Everything changed, however, once Moshe went up to receive the Torah. When Moshe delayed – as mistakenly calculated by the people – coming down from the mountain the motivation to create the Egel Ha-zahav was because the nation felt abandoned and didn’t know if Moshe would ever return. When they approach Aharon they refer to Moshe as the man “asher he'elanu me'eretz Mitzrayim,” who took us out of Egypt (Shemos 32:1), and R. Lichtentein explains that they meant this as a derogatory reference; namely, how could Moshe, the man who took us out of the secure life we had in Egypt, forsake us now that we are in the desert? And then, when Moshe finally returns, he is not the loving leader they remembered, but a “fiery zealot” who orders the death of three thousand people. Instead of the “old Moshe” who dwelled amongst the people, Moshe is now a distant leader whose tent is pitched “far from the camp” (33:7). Beyond physical proximity, this new location reflected the emotional distance that the people now felt between them and their leader.  

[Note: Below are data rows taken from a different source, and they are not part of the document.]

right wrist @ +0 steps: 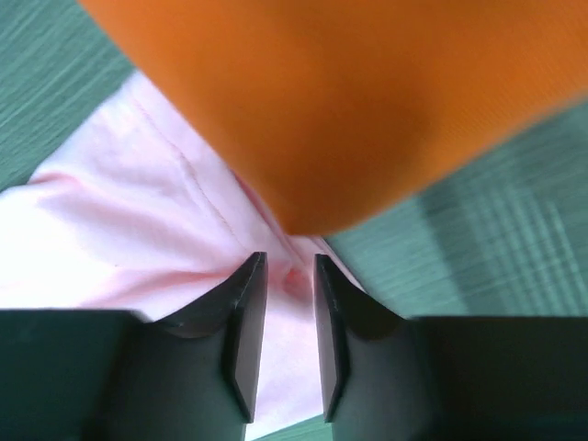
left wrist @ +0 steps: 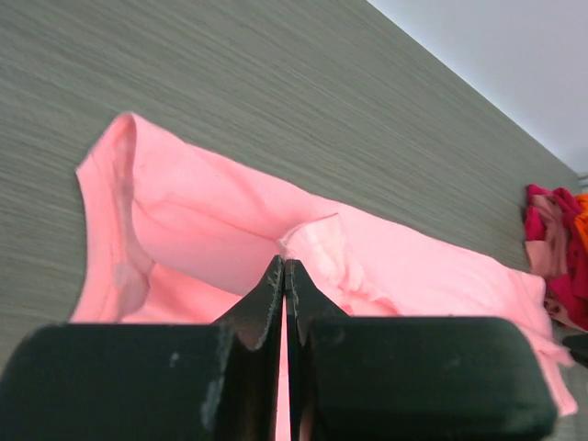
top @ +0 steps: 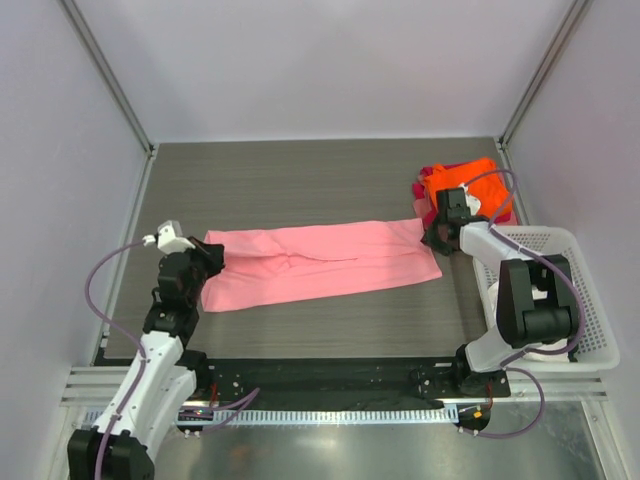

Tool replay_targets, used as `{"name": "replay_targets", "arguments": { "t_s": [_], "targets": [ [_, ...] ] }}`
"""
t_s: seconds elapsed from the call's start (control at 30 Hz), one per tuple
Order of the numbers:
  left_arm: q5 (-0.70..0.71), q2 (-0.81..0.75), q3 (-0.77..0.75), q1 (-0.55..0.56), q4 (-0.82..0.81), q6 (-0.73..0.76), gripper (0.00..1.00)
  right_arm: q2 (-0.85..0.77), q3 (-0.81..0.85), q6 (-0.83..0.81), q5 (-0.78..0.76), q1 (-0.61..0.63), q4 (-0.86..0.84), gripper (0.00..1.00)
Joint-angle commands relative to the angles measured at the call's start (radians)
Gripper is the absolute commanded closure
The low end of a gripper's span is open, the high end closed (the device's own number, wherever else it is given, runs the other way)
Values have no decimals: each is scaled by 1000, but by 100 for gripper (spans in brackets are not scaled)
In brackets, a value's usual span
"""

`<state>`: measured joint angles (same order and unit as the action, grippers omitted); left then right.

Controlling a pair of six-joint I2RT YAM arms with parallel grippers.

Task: Fold and stack the t-shirts
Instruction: Fold the tshirt

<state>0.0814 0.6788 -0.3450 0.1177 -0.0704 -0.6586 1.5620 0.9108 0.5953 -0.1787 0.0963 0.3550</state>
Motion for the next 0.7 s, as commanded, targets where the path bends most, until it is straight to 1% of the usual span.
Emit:
{"name": "replay_targets", "arguments": {
  "t_s": [0.0,0.07,0.1,0.17,0.2,0.23,0.27,0.3,0.37,0.4,0.43,0.47,0.5,0.53,0.57,0.6,0.63,0.67],
  "targets": [
    [-49,-76,49,3,-9,-67,100,-107,-27,34,-62,3,-62,53],
    [-107,-149,92,3,4,-91,100,-138,-41,38,-77,3,-68,43],
    [-120,-175,103,3,38,-108,99,-151,-44,41,-77,6,-77,35],
    [-161,-246,118,3,67,-151,94,-181,-36,38,-76,23,-82,31],
    [-179,-268,123,3,124,-160,79,-187,-33,34,-58,32,-94,30],
    [-189,-291,126,3,148,-170,69,-192,-27,21,-47,49,-102,30],
    [-202,-332,126,3,179,-182,61,-194,-17,17,-29,60,-112,30],
    [-209,-352,124,3,228,-184,53,-192,-12,11,34,94,-141,30],
    [-219,-408,124,2,268,-200,52,-162,3,-11,131,126,-186,30],
    [-218,-426,121,2,299,-208,48,-143,11,-17,241,172,-232,31],
    [-195,-436,118,3,317,-219,44,-123,23,-23,292,195,-254,32],
    [-157,-436,112,3,343,-261,39,-67,52,-37,336,224,-276,34],
    [-59,-415,88,2,403,-278,33,-41,69,-43,379,271,-321,35],
    [-33,-376,66,2,420,-283,33,-4,88,-46,463,299,-344,36],
    [-13,-330,48,2,426,-282,32,27,123,-45,499,319,-367,37],
    [15,-200,2,2,425,-274,31,91,144,-43,537,338,-411,37],
    [20,-129,-26,0,419,-266,30,122,190,-39,588,377,-424,37],
    [20,-57,-50,0,402,-256,27,153,213,-34,616,391,-450,37]
  ]
}}
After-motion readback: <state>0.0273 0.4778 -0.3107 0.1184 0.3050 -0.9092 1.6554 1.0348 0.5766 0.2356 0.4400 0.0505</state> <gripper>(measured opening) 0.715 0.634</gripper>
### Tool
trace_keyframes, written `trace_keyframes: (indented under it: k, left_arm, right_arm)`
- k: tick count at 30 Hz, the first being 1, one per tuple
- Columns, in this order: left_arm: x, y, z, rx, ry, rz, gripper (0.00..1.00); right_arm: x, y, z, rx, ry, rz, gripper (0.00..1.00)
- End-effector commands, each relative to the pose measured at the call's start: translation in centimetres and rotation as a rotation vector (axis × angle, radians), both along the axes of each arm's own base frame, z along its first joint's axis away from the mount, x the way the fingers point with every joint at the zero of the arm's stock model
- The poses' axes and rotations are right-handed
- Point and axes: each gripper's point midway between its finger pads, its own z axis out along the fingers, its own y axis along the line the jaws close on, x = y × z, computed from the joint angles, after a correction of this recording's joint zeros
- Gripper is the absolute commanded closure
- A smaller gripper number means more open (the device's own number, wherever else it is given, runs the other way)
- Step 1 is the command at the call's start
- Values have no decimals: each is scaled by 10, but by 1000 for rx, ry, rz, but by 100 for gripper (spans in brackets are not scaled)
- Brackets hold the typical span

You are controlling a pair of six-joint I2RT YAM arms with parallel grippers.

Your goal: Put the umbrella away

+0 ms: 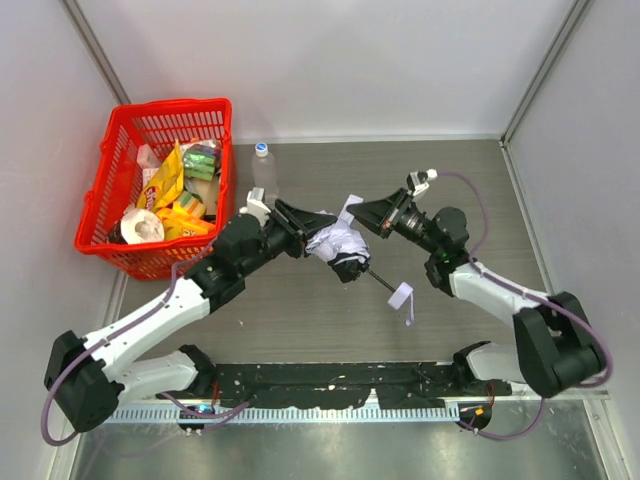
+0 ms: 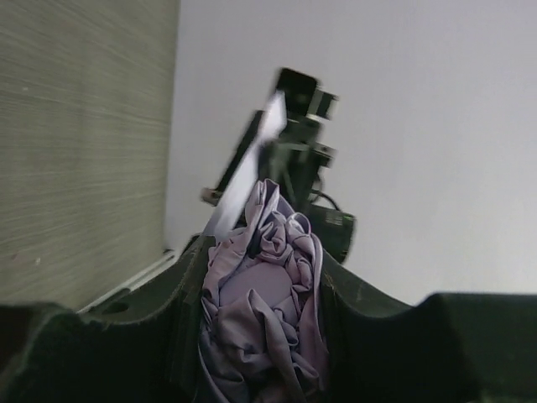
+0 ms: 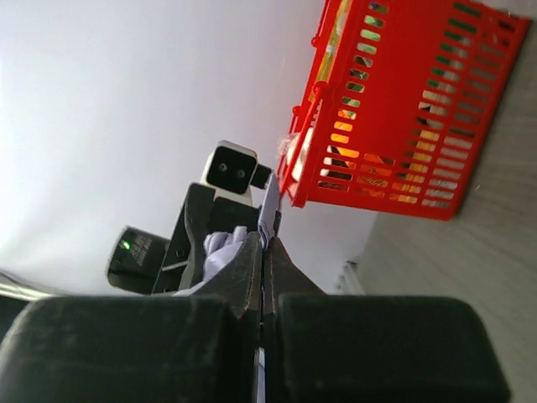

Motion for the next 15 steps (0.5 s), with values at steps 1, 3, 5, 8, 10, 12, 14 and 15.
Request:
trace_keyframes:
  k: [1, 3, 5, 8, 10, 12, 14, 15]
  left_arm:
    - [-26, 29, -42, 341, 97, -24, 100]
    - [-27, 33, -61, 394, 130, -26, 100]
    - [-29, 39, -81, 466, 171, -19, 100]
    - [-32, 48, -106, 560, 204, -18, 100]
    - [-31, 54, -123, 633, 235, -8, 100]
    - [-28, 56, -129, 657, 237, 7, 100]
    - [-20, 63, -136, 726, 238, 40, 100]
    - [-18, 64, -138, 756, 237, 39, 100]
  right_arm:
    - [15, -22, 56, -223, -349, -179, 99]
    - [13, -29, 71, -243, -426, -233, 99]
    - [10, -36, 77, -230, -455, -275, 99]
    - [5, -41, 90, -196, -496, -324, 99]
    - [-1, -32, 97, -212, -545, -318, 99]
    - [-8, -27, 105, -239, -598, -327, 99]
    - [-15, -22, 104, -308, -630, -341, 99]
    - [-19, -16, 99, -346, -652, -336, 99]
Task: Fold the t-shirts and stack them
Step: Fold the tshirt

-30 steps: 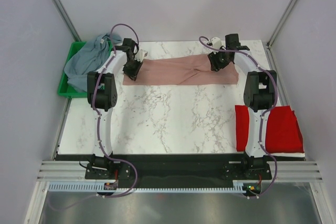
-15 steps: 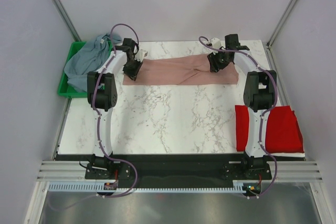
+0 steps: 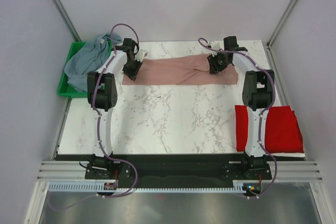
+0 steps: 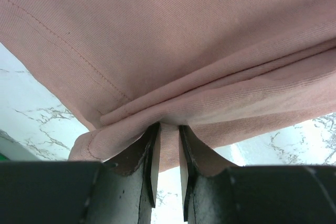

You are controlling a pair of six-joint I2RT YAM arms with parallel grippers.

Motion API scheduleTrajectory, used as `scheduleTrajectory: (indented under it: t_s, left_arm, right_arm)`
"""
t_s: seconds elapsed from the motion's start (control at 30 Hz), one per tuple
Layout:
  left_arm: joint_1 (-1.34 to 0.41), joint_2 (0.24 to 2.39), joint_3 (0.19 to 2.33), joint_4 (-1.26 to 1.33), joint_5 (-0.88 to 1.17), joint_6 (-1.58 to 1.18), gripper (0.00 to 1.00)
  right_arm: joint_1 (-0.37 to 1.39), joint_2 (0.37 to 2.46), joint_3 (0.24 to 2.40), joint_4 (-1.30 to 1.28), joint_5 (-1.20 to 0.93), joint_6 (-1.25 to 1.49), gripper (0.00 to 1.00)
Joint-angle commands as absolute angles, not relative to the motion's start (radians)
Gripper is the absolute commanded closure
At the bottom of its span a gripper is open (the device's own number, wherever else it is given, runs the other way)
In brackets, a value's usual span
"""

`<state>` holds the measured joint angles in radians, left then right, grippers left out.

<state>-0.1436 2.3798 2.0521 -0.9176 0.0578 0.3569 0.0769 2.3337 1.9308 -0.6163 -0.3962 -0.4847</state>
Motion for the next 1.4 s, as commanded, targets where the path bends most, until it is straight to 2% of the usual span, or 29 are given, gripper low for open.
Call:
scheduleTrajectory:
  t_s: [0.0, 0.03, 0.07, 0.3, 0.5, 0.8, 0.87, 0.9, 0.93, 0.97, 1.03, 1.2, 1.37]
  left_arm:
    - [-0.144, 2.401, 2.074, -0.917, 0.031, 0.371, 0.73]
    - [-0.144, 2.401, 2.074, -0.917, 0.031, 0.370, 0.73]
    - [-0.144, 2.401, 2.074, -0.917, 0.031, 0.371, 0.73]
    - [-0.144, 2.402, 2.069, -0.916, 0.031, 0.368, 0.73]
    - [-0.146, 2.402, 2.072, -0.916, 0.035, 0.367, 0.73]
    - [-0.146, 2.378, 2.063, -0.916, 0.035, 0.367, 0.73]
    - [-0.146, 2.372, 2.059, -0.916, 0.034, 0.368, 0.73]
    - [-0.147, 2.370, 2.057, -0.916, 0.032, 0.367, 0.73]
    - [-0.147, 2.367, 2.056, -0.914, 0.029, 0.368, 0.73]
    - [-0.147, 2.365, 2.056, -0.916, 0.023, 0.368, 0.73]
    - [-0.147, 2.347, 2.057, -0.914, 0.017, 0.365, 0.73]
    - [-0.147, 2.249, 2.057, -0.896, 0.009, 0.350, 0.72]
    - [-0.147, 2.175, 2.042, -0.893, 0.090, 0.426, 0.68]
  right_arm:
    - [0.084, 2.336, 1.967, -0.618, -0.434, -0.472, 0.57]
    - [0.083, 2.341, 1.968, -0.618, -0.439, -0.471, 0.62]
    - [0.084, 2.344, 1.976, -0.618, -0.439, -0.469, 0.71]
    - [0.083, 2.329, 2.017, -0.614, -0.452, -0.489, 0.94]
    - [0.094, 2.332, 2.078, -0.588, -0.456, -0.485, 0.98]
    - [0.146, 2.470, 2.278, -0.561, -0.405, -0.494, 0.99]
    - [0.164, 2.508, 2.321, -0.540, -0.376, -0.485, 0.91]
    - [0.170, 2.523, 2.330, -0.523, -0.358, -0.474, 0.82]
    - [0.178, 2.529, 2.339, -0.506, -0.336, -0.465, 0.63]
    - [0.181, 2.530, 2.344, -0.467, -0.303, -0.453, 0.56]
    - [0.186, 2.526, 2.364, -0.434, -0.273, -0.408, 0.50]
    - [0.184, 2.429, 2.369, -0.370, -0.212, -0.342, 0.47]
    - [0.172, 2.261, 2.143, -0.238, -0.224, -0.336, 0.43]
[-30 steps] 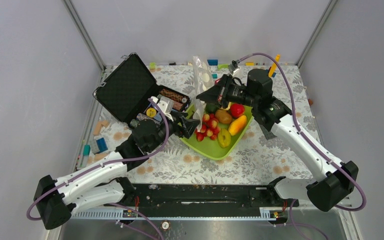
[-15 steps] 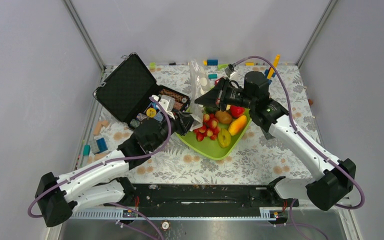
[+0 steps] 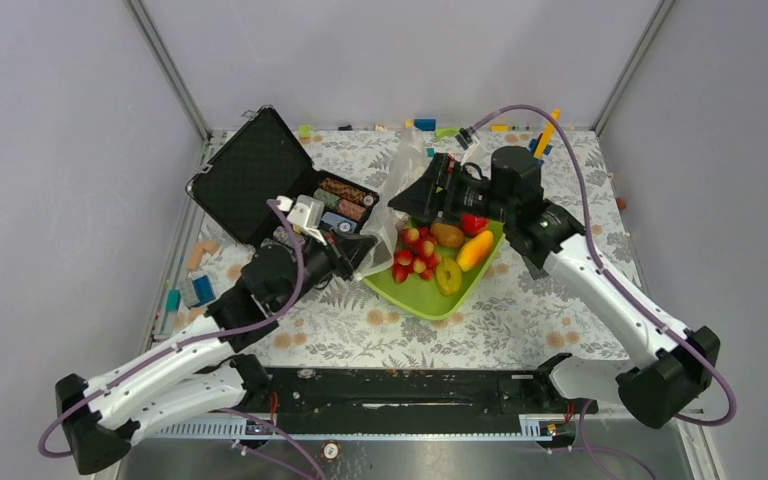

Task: Place the food in the zip-top bag and seal the zipper
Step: Open the zipper of the food storage bag at the center of the board.

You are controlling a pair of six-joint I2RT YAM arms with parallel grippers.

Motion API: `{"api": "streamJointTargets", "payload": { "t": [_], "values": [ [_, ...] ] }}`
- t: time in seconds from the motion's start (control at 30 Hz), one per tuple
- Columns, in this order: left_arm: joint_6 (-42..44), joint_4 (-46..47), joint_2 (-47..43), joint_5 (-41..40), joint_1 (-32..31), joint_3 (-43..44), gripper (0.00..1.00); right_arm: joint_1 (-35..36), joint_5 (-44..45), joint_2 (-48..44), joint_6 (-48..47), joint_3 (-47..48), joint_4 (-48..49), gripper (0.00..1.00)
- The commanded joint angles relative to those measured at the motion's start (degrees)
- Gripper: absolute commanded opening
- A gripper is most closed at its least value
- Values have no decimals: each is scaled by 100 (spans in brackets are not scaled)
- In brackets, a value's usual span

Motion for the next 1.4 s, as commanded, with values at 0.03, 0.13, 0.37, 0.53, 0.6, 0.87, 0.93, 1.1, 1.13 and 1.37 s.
{"api": "streamJointTargets", "payload": {
  "t": [0.03, 0.13, 0.37, 0.53, 0.6, 0.87, 0.93, 1.1, 1.13, 1.37],
  "values": [
    [-719, -1622, -814, -64, -25, 178, 0, 32, 410, -729, -1379, -311, -114, 99],
    [-966, -2495, -1300, 85, -25, 390, 0, 26, 696, -1039, -1577, -717, -76, 99],
    [-1618, -5247, -2087, -1373, -30, 1451, 0, 26, 727, -1794, -1450, -1972, 1032, 98],
    [-2523, -7221, -2077, -2384, -27, 2247, 0, 22, 772, -2045, -1504, -2416, 1196, 98],
    [-2781, -7798, -2022, -2647, -24, 2503, 0, 25, 763, -2024, -1516, -2497, 1195, 98],
    [-3955, -10039, -1326, -3750, -15, 3591, 0, 14, 591, -1610, -1469, -2446, 1096, 98],
    [-3848, -9965, -1136, -3754, -13, 3591, 0, 17, 561, -1529, -1475, -2415, 1073, 98],
    [-2842, -8521, -532, -3259, -16, 3023, 0, 20, 589, -1479, -1500, -2444, 1052, 99],
    [-2569, -8042, -352, -3013, -18, 2868, 0, 19, 582, -1485, -1541, -2476, 1055, 99],
    [-1398, -5637, 977, -1140, -15, 2290, 0, 250, 925, -1406, -1638, -2631, 1285, 98]
  ]
}}
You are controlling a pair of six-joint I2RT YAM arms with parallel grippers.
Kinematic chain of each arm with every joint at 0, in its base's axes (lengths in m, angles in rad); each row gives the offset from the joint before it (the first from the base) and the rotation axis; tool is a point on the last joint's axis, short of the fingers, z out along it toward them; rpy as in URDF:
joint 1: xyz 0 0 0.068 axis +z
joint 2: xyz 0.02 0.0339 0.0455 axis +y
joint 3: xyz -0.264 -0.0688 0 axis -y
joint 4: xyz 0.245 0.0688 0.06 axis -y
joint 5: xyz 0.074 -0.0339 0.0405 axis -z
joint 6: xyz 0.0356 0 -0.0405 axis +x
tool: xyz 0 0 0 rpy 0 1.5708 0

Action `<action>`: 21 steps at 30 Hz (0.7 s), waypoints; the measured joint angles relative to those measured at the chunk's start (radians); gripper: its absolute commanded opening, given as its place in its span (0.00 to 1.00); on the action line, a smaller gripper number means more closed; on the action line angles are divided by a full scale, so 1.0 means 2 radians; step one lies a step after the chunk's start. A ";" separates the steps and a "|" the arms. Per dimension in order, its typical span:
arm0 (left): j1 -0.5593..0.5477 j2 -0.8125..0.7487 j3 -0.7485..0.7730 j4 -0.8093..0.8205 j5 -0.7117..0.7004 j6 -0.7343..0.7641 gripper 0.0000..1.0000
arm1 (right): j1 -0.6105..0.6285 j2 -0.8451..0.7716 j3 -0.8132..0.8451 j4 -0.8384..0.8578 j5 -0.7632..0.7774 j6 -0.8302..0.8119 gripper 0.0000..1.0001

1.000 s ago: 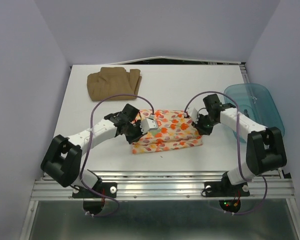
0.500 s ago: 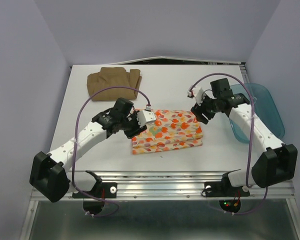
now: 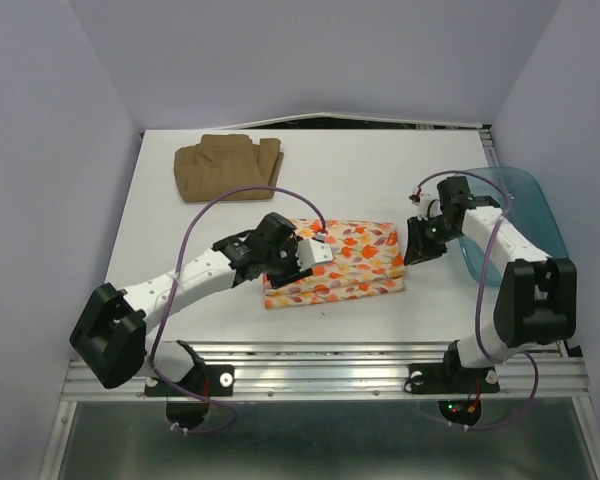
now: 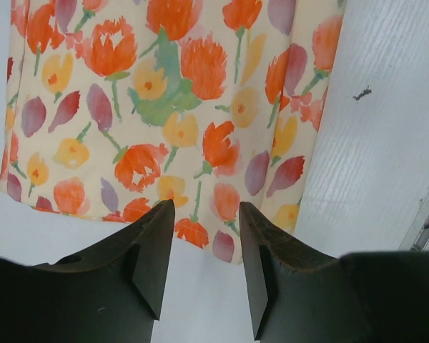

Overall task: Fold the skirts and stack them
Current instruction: Fold the skirt

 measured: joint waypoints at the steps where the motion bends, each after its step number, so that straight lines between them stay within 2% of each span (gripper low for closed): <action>1: -0.004 0.003 0.000 0.005 -0.004 -0.002 0.53 | -0.001 0.008 0.000 0.001 -0.002 0.011 0.28; 3: -0.014 0.011 0.000 0.017 -0.011 -0.004 0.53 | 0.000 0.030 0.000 0.002 -0.009 0.034 0.39; 4: -0.018 0.015 0.000 0.020 -0.013 -0.006 0.53 | 0.000 0.050 0.000 0.004 -0.013 0.045 0.48; 6: -0.026 0.027 0.000 0.026 -0.016 -0.008 0.53 | 0.000 0.076 0.000 0.006 -0.018 0.056 0.51; 12: -0.031 0.043 0.000 0.031 -0.019 -0.016 0.52 | 0.000 0.119 -0.001 0.010 -0.040 0.070 0.43; 21: -0.032 0.064 0.000 0.034 -0.016 -0.008 0.47 | 0.000 0.138 0.002 0.012 -0.060 0.063 0.48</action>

R. Lichtenstein perceptively notes, however, that this distance existed solely from the perspective of the people. But we, readers of the Torah, know that the truth was very different because we are aware of an incredible conversation that Benei Yisroel knew nothing about (32:11-13). We know of the selfless and heroic efforts that Moshe made to save the Jewish people from God’s wrath after the Sin of the Golden Calf. God wanted to annihilate the entire nation and restart the Jewish people with just the descendants of Moshe. But Moshe rejects this offer, declaring instead that if the people would not survive, “mechaeini na me’sifrecha,” then he too would perish (32:32). 


From our perspective, therefore, we know of Moshe’s incredible love of the people and his abiding commitment to their survival. But the people themselves, who didn’t know about this conversation and Moshe’s self-sacrifice, “experience only deep anger, distance, and dissociation.” 


Moshe was aware of the gap that had developed between him and the people and therefore, suggests R. Lichtenstein, this is why he gathers the entire nation together. The purpose of “va’yakhel” was for Moshe to reconnect with his beloved nation and to rebuild their trust in him. To accomplish this goal, obviously, it would not have been sufficient to meet with just with leaders and elders, or even the artisans, but rather he called for, “a general gathering of the people – in order to pursue his goal of reinstating the relationship between himself and each and every member of the nation.” 


The common denominator of all three explanations is that the gathering of the nation before the building of the Mishkan was dedicated to achdus and strengthening connections. The cumulative picture that emerges from these suggestions describes the ideal state of Benei Yisroel: Unity between Jews, loving commitment to Hashem, and a relationship of mutual trust and loyalty between the people and their leader. The presence of these factors enabled the unprecedented accomplishment of creating a home for Hashem in this world. To the extent that we can recreate this ideal then we too can accomplishments great things even in our day.